● **SUPPLIED MATERIAL**:

__________________________________________________

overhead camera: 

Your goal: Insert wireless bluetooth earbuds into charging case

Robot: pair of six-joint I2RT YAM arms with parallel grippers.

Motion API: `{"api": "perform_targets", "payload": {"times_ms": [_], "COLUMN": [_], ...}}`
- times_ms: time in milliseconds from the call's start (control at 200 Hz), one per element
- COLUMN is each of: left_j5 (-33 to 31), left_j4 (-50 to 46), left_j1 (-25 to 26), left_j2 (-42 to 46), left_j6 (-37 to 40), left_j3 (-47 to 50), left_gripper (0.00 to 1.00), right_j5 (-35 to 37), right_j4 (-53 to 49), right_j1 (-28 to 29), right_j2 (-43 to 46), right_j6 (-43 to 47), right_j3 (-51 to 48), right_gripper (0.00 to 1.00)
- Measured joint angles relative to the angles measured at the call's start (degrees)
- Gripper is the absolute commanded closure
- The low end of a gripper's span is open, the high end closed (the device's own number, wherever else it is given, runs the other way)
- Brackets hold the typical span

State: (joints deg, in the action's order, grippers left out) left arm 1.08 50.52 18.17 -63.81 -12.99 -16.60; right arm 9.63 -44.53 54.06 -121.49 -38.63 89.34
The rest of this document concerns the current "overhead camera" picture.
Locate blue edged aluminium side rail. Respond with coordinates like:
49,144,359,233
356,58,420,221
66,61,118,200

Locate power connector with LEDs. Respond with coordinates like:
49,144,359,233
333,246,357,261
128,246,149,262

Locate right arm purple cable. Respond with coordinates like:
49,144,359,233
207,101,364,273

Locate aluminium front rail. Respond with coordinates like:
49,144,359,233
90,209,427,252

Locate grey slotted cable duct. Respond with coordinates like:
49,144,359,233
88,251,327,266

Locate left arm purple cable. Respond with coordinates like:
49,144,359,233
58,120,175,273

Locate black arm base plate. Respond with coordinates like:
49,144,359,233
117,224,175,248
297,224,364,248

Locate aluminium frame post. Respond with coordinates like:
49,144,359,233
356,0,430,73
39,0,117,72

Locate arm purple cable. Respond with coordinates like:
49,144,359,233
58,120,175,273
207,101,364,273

__________________________________________________

● **WHAT THE TASK REQUIRES**:
Only the lines from the one containing "The rest of" through the final line of the material should be printed, each word for word. Both of those lines count.

● **RESULT OF THIS TASK**:
The rest of this document concerns the current "overhead camera" picture.
Locate blue edged aluminium side rail. Respond with coordinates like:
49,144,359,233
356,58,420,221
66,61,118,200

Locate power connector with LEDs. Respond with coordinates like:
49,144,359,233
333,246,357,261
128,246,149,262

Locate right arm purple cable. Respond with coordinates like:
49,144,359,233
207,101,364,273

Locate aluminium front rail. Respond with coordinates like:
49,144,359,233
90,209,427,252

Locate grey slotted cable duct. Respond with coordinates like:
49,144,359,233
88,251,327,266

Locate left arm purple cable. Respond with coordinates like:
49,144,359,233
58,120,175,273

Locate black arm base plate. Respond with coordinates like:
49,144,359,233
117,224,175,248
297,224,364,248

Locate aluminium frame post. Respond with coordinates like:
49,144,359,233
356,0,430,73
39,0,117,72

Locate arm purple cable. Respond with coordinates like:
49,144,359,233
58,120,175,273
207,101,364,273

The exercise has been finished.